### PROBLEM TO WORK ON
Which lines mention "that"? Show each one from the listing.

### SUPPLIED RECORDS
★ ★ ★
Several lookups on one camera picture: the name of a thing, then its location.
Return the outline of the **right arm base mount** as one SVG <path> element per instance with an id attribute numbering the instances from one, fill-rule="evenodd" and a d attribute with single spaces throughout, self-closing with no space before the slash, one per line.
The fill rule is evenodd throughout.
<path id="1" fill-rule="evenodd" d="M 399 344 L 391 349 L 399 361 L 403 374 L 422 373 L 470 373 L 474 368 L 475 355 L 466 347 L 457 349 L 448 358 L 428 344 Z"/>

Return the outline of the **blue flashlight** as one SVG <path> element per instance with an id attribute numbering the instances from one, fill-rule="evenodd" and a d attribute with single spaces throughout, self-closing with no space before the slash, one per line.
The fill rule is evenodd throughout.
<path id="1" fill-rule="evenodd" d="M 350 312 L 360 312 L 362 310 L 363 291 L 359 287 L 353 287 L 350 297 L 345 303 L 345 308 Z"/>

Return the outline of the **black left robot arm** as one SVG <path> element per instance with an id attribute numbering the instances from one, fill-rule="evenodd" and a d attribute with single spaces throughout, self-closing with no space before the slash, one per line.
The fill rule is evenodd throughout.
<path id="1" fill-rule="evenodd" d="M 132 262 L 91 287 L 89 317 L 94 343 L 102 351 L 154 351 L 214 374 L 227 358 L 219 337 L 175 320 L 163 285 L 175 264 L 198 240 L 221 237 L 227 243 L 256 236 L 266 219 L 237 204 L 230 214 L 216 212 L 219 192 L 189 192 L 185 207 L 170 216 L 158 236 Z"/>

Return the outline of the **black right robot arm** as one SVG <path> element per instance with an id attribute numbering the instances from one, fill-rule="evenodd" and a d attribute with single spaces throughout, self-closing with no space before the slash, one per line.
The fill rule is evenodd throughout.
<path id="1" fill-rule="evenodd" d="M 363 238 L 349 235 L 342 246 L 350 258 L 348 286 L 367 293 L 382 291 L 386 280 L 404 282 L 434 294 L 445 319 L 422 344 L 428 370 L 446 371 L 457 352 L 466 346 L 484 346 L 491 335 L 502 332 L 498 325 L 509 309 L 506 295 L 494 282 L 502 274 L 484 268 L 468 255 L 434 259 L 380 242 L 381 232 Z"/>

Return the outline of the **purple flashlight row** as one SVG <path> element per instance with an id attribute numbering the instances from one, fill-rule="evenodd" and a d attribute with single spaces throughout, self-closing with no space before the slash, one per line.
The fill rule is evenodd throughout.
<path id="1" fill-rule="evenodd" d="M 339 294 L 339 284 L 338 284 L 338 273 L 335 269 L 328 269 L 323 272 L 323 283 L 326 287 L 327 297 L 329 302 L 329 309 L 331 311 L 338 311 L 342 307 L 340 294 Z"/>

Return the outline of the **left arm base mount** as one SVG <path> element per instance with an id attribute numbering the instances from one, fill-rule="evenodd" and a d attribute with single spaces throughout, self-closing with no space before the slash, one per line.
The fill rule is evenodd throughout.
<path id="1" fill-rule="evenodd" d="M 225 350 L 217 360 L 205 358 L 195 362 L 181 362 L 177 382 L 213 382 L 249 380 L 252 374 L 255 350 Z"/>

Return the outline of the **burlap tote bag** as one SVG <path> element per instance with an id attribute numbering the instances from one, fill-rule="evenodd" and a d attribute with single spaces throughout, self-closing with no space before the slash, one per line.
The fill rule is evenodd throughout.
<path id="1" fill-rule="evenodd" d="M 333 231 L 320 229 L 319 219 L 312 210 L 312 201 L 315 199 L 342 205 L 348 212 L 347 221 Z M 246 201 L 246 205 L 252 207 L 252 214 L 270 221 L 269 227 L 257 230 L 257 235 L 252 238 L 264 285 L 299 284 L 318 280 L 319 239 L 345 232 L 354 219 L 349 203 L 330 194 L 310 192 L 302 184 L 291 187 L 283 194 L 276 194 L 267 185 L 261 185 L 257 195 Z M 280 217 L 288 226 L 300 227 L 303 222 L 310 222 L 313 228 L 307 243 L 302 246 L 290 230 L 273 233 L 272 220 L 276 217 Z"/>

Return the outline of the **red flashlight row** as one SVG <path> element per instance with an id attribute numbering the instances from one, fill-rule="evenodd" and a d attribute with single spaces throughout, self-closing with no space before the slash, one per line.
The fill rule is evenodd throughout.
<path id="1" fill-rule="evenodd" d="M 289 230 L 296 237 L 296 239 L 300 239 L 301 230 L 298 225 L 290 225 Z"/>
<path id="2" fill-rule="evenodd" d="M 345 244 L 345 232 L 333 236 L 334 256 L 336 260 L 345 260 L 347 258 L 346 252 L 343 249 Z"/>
★ ★ ★
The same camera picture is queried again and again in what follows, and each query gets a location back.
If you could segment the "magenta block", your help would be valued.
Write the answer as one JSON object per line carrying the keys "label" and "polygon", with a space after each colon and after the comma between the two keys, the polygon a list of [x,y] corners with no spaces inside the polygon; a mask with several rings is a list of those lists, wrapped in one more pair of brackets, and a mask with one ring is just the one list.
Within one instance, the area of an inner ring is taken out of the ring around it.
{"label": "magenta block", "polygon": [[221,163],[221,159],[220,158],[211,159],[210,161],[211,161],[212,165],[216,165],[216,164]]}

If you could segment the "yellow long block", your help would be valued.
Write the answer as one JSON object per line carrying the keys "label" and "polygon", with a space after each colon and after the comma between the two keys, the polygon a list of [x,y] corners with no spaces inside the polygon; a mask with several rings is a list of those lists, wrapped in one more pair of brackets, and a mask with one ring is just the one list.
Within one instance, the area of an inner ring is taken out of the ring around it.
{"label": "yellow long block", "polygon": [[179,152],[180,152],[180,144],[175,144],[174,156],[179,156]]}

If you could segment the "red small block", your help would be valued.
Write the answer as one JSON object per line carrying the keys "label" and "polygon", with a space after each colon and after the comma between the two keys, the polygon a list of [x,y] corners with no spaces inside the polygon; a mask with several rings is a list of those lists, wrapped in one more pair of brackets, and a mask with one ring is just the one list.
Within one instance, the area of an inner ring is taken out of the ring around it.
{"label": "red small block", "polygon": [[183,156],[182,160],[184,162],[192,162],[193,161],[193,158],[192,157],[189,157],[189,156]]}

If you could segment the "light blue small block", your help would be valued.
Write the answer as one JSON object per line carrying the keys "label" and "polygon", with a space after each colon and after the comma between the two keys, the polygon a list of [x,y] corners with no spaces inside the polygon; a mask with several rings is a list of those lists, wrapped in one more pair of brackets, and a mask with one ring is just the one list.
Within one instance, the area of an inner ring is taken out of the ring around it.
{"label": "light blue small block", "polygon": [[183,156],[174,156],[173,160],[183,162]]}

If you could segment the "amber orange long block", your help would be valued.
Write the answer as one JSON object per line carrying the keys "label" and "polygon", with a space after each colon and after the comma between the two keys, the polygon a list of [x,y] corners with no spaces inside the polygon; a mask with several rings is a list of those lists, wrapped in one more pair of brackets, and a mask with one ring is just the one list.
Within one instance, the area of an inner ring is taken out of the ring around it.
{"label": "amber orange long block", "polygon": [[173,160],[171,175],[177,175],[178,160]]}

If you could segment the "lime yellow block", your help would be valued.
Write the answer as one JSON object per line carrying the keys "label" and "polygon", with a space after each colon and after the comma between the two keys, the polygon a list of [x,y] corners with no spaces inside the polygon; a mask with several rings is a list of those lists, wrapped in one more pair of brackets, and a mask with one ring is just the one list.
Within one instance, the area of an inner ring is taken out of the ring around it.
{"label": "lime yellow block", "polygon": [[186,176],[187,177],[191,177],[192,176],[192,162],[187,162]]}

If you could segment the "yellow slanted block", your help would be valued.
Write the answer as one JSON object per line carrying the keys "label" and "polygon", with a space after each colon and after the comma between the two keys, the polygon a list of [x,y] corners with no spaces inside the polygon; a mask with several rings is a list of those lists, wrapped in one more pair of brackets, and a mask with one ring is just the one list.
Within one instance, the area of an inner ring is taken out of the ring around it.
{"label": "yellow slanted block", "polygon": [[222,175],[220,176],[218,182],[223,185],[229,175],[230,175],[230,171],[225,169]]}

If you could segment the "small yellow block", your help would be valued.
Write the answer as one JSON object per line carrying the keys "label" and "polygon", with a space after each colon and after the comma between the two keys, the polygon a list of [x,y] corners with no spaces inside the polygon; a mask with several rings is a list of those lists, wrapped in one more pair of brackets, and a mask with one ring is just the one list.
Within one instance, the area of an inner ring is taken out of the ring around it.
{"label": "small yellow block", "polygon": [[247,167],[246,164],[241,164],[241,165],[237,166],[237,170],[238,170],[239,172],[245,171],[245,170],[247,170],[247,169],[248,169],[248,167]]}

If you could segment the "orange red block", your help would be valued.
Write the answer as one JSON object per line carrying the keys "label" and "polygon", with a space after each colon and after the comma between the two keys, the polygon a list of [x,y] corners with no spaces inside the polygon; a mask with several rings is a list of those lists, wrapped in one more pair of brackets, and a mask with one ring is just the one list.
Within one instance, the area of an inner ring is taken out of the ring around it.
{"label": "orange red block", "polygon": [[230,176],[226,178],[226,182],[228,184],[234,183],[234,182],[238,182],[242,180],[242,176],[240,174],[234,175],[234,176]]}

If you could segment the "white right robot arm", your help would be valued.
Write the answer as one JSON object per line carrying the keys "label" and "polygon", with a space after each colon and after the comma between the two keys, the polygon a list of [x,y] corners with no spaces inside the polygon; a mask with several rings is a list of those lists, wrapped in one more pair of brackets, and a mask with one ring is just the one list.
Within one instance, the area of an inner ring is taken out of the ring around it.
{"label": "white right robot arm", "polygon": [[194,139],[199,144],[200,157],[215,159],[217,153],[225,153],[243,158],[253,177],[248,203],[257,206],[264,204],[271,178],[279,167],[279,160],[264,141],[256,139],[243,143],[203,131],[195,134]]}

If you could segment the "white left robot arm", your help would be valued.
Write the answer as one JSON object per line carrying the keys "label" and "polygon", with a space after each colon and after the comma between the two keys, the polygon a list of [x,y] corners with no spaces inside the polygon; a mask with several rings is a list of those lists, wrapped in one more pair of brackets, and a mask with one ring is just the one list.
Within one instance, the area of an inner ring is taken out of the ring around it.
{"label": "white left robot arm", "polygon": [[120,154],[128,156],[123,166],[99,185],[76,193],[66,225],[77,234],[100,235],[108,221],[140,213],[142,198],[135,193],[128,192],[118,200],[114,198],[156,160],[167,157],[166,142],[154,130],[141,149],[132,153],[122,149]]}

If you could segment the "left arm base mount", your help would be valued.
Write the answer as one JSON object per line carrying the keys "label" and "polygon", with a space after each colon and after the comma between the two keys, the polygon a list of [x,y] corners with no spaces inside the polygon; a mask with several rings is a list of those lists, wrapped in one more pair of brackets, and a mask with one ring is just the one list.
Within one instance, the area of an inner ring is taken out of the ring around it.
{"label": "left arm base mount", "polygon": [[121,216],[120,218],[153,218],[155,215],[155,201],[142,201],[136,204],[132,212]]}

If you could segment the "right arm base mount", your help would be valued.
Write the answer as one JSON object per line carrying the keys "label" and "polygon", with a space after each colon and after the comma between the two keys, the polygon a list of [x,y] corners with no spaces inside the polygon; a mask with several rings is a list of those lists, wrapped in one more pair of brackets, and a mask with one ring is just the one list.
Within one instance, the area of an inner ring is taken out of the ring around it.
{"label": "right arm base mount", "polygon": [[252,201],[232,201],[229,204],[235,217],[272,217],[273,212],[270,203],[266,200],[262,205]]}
★ ★ ★
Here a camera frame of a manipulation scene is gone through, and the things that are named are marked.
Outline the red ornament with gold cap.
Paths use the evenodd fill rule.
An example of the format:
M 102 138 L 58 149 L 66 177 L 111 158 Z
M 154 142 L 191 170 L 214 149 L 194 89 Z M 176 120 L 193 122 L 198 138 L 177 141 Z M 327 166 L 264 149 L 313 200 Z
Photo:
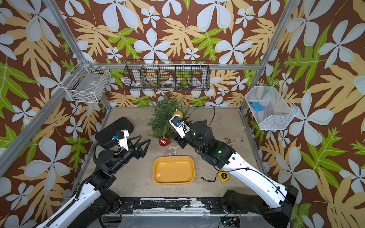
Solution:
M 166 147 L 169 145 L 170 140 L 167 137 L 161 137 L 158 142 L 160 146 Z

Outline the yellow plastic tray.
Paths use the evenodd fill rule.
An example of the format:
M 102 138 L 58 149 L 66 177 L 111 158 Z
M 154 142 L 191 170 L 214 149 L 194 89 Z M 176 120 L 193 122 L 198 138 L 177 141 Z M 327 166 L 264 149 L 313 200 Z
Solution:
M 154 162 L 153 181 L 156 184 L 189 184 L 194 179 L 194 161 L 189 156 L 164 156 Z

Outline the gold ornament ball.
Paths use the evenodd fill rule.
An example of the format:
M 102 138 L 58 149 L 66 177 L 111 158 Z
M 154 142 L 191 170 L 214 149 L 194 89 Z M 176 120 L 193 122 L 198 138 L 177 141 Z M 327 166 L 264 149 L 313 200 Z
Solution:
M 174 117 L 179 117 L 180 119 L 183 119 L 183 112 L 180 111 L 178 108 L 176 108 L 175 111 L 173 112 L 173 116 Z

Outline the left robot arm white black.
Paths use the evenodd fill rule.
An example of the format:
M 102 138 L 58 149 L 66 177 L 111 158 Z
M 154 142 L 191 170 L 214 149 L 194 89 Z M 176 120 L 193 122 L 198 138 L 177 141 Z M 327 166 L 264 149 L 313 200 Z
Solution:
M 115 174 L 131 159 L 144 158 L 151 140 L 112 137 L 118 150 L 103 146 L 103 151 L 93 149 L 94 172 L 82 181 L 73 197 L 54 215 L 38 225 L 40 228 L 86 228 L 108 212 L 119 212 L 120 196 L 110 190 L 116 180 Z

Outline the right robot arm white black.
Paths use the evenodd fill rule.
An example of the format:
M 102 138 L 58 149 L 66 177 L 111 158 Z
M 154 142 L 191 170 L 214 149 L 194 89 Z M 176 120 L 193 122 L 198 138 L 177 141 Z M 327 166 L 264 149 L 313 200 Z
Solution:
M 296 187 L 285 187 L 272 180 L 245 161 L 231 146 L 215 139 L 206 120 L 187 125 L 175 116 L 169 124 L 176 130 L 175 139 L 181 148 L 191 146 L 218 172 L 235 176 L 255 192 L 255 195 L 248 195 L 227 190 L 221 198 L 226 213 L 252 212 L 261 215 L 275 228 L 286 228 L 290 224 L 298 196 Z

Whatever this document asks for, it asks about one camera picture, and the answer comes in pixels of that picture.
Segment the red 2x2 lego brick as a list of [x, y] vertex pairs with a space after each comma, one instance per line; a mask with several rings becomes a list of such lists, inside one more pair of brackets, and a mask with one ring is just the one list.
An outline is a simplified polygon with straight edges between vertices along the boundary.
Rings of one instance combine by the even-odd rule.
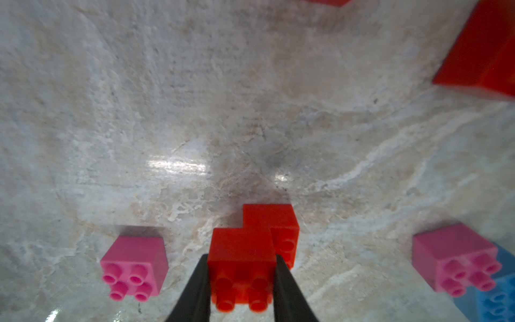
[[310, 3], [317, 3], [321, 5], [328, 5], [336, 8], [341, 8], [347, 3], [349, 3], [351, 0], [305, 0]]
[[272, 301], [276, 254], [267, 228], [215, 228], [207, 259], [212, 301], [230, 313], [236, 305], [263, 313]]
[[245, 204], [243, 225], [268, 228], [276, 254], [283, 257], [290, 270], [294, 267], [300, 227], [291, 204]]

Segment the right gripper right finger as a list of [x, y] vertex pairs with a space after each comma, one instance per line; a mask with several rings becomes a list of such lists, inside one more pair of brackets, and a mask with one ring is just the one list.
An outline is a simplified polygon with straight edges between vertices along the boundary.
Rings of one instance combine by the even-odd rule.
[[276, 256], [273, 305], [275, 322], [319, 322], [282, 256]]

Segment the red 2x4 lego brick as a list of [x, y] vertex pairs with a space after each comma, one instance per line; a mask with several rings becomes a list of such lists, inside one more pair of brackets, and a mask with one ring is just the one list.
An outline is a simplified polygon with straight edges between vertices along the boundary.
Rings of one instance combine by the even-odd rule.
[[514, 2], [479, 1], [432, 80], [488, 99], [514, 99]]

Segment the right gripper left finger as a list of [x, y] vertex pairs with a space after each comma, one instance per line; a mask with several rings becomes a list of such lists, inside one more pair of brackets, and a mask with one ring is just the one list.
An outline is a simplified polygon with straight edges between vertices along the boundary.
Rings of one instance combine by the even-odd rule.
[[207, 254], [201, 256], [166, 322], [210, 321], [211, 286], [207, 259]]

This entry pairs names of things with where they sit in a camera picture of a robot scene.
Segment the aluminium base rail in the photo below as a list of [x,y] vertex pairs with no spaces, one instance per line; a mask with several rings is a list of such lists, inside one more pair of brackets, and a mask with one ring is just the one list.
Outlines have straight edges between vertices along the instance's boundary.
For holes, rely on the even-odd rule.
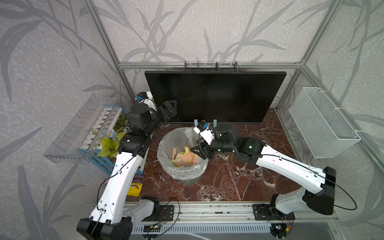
★ ★ ★
### EXERCISE RESULT
Here a camera frame of a manipulation scene is gone through, and the things that are named are marked.
Whatever this document asks for, it asks about one camera picture, and the answer comes in pixels of that picture.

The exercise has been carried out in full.